= List of Khazar Lankaran FK managers =

This is a list of all managers of Khazar Lankaran FK, including performance records and honours.

Khazar Lankaran had many managers and head coaches throughout their history, below is a chronological list of them from when Azerbaijan Premier League was changed into a league format.

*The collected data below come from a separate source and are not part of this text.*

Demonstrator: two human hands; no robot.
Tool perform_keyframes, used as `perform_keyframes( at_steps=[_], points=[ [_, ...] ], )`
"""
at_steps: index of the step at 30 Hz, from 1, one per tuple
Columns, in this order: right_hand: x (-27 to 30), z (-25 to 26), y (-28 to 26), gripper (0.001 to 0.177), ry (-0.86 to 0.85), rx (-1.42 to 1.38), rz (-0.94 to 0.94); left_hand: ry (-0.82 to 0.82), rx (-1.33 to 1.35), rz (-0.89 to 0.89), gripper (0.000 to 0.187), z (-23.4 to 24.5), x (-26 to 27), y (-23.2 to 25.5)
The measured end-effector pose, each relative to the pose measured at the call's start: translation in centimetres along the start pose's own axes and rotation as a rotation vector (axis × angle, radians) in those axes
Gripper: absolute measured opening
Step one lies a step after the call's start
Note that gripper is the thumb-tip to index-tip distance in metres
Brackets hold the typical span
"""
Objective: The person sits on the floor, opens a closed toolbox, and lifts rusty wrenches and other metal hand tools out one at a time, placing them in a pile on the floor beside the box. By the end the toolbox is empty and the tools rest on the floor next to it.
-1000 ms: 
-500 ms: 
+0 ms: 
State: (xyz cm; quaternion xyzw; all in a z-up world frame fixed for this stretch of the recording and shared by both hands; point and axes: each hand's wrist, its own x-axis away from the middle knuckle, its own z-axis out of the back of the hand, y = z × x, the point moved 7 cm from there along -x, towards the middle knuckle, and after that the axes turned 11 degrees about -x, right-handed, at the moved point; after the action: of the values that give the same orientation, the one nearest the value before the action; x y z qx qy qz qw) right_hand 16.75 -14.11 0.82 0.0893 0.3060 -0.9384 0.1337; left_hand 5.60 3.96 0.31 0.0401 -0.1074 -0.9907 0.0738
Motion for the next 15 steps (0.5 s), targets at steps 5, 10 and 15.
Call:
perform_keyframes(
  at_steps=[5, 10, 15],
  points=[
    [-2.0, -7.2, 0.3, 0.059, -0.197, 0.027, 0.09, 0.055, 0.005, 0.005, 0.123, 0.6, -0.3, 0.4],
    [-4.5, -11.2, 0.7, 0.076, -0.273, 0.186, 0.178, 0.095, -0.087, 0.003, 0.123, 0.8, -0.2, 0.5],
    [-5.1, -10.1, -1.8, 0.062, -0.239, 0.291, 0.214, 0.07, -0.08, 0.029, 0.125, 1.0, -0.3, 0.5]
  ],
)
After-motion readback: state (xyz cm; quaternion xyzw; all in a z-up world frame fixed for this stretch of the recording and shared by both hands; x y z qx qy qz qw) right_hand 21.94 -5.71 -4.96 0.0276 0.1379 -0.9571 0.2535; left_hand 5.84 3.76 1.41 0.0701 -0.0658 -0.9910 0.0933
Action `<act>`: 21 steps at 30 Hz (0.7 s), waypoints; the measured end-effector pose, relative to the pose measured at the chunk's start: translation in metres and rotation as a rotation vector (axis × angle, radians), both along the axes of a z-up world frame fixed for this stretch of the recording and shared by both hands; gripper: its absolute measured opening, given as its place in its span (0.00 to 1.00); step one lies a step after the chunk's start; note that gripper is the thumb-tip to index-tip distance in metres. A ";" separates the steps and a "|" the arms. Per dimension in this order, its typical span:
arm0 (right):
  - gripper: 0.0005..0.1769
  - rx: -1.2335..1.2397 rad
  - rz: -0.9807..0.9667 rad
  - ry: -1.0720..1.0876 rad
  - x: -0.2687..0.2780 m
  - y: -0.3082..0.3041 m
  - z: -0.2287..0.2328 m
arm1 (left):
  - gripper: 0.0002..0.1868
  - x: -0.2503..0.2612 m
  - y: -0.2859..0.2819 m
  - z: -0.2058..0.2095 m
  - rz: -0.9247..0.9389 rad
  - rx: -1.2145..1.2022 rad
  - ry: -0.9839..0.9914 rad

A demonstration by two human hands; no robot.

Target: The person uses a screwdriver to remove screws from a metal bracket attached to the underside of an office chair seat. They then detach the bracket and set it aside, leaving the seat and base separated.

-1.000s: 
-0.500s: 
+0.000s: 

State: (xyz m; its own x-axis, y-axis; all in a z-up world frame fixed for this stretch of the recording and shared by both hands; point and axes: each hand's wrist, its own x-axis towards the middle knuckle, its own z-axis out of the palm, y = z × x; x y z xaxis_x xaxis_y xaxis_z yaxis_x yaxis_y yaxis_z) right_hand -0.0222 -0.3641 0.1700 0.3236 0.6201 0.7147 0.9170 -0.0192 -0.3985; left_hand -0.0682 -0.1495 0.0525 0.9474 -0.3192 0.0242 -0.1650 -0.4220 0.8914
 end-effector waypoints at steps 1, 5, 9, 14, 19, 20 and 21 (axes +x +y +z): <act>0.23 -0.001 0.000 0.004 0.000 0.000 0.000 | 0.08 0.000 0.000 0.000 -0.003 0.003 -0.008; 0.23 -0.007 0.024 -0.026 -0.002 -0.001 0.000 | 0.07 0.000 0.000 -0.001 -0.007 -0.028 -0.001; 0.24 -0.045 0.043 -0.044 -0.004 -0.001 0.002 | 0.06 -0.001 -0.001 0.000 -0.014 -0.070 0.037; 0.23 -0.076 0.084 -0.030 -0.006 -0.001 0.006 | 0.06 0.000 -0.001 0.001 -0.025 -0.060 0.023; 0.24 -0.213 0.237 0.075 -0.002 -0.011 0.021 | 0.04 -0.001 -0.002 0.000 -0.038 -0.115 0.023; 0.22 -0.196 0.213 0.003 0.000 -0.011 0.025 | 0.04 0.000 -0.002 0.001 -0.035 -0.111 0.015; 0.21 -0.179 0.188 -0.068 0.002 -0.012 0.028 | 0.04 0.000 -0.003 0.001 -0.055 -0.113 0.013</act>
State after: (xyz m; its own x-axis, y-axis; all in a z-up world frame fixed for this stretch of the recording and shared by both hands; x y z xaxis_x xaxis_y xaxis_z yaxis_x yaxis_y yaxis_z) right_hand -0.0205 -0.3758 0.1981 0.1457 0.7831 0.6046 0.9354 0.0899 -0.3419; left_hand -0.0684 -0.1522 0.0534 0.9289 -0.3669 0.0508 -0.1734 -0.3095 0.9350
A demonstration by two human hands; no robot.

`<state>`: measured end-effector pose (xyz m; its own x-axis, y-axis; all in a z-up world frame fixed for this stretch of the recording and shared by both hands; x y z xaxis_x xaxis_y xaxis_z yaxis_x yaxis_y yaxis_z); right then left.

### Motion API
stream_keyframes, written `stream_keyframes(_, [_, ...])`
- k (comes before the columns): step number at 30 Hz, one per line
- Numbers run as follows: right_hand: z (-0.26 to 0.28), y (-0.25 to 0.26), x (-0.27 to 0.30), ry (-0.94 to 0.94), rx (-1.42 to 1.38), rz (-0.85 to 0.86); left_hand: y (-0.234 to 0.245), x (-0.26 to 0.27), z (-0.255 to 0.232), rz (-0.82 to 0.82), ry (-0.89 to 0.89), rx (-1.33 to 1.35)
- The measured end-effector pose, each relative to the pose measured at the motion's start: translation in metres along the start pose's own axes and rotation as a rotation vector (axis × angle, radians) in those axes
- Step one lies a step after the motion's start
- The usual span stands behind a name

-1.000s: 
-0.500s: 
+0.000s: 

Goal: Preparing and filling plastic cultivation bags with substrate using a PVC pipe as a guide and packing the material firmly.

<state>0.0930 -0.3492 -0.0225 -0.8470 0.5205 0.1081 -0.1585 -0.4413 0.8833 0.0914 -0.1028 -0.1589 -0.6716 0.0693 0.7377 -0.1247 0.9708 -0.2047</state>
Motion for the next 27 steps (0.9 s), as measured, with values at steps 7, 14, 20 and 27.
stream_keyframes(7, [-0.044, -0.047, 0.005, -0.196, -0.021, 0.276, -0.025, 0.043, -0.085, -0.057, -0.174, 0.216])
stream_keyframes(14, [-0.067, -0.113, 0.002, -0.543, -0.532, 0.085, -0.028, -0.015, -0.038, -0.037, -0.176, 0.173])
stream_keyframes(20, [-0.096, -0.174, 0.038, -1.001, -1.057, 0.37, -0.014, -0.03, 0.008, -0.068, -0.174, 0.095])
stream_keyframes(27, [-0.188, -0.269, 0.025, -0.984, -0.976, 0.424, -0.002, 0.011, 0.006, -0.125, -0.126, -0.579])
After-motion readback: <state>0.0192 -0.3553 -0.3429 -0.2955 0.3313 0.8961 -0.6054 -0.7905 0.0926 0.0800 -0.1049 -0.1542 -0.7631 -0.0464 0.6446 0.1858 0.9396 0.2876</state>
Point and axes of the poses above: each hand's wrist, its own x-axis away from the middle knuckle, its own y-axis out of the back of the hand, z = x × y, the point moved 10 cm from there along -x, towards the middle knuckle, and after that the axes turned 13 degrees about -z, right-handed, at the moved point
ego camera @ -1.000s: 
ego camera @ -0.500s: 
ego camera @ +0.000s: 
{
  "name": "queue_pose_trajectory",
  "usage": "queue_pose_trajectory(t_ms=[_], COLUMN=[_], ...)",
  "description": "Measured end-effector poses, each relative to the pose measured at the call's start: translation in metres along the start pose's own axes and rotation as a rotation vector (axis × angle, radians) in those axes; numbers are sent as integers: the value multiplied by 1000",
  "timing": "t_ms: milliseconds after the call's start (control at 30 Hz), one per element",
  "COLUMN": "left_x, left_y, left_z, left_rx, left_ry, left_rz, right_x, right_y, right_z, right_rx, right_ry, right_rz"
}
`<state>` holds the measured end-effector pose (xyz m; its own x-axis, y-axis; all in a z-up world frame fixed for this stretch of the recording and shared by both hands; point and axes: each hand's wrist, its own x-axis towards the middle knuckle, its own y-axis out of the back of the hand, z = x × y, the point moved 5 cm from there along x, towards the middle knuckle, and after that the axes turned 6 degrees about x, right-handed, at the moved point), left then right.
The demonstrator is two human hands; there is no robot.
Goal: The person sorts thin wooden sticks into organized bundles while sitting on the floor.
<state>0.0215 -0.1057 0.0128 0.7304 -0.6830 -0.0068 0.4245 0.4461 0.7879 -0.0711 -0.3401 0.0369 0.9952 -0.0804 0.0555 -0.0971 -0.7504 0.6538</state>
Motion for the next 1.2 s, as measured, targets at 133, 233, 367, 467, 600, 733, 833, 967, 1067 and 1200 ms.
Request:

The most successful Khazar manager in terms of trophies won is Agaselim Mirjavadov, who won Azerbaijan Premier League title, two Azerbaijan Cups and CIS Cup trophies in his 3-year reign as manager.

==Statistics==
Information correct as of match played 13 April 2014. Only competitive matches are counted.
- (n/a) = Information not available

| Name | Nat. | From | To | P | W | D | L | GS | GA | %W | Honours | Notes |
|---|---|---|---|---|---|---|---|---|---|---|---|---|
| Nazim Suleymanov | Azerbaijan | 2004 | 2004 | 17 | 9 | 4 | 4 | 0 | 0 | 052.94 |  |  |
| Rasim Kara | Turkey | 2004 | 2005 | 54 | 33 | 8 | 13 | 0 | 0 | 061.11 |  |  |
| Şenol Fidan (Interim) | Turkey | 2005 | 2005 | 3 | 1 | 0 | 2 | 0 | 0 | 033.33 |  |  |
| Viktor Pasulko | Ukraine | Feb 2006 | Jun 2006 | 17 | 9 | 7 | 1 | 0 | 0 | 052.94 |  |  |
| Agaselim Mirjavadov | Azerbaijan | Jul 2006 | Jun 2008 | 68 | 41 | 19 | 8 | 143 | 53 | 060.29 | Azerbaijan Premier League Azerbaijan Cup (2) CIS Cup |  |
| Rasim Kara | Turkey | Jul 2008 | Dec 2008 | 17 | 10 | 2 | 5 | 0 | 0 | 058.82 |  |  |
| Hafiz Aliyev (Interim) | Azerbaijan | 2009 | 2009 | 1 | 0 | 1 | 0 | 0 | 0 | 000.00 |  |  |
| Igor Ponomaryov | Azerbaijan | 2009 | 2009 | 15 | 7 | 4 | 4 | 0 | 0 | 046.67 |  |  |
| Agaselim Mirjavadov | Azerbaijan | 2009 | Jun 2010 | 51 | 28 | 13 | 10 | 0 | 0 | 054.90 |  |  |
| Mircea Rednic | Romania | Jul 2010 | Dec 2011 | 56 | 28 | 19 | 9 | 0 | 0 | 050.00 | Azerbaijan Cup |  |
| Cüneyt Biçer | Turkey | Dec 2011 | Mar 2012 | 9 | 5 | 1 | 3 | 0 | 0 | 055.56 |  |  |
| Yunis Huseinov | Azerbaijan | Mar 2012 | Oct 2012 | 24 | 8 | 10 | 6 | 0 | 0 | 033.33 |  |  |
| Emin Guliyev (Interim) | Azerbaijan | Oct 2012 | Nov 2012 | 1 | 1 | 0 | 0 | 0 | 0 | 100.00 |  |  |
| Carles Martorell Baqués | Spain | Nov 2012 | Feb 2013 | 11 | 3 | 3 | 5 | 0 | 0 | 027.27 |  |  |
| Emin Guliyev (Interim) | Azerbaijan | Feb 2013 | Mar 2013 | 4 | 2 | 1 | 1 | 0 | 0 | 050.00 |  |  |
| John Toshack | Wales | May 2013 | Nov 2013 | 27 | 8 | 8 | 11 | 0 | 0 | 029.63 | Azerbaijan Supercup |  |
| Giovanni Melchiorre (Interim) | Italy | Nov 2013 | Dec 2013 | 1 | 0 | 0 | 1 | 0 | 3 | 000.00 |  |  |
| Mustafa Denizli | Turkey | Dec 2013 | May 2014 | 16 | 6 | 6 | 4 | 21 | 19 | 037.50 |  |  |
| Oğuz Çetin | Turkey | June 2014 | 2016 | 0 | 0 | 0 | 0 | 0 | 0 | — |  |  |

- Notes:
P – Total of played matches
W – Won matches
D – Drawn matches
L – Lost matches
GS – Goal scored
GA – Goals against

%W – Percentage of matches won

Nationality is indicated by the corresponding FIFA country code(s).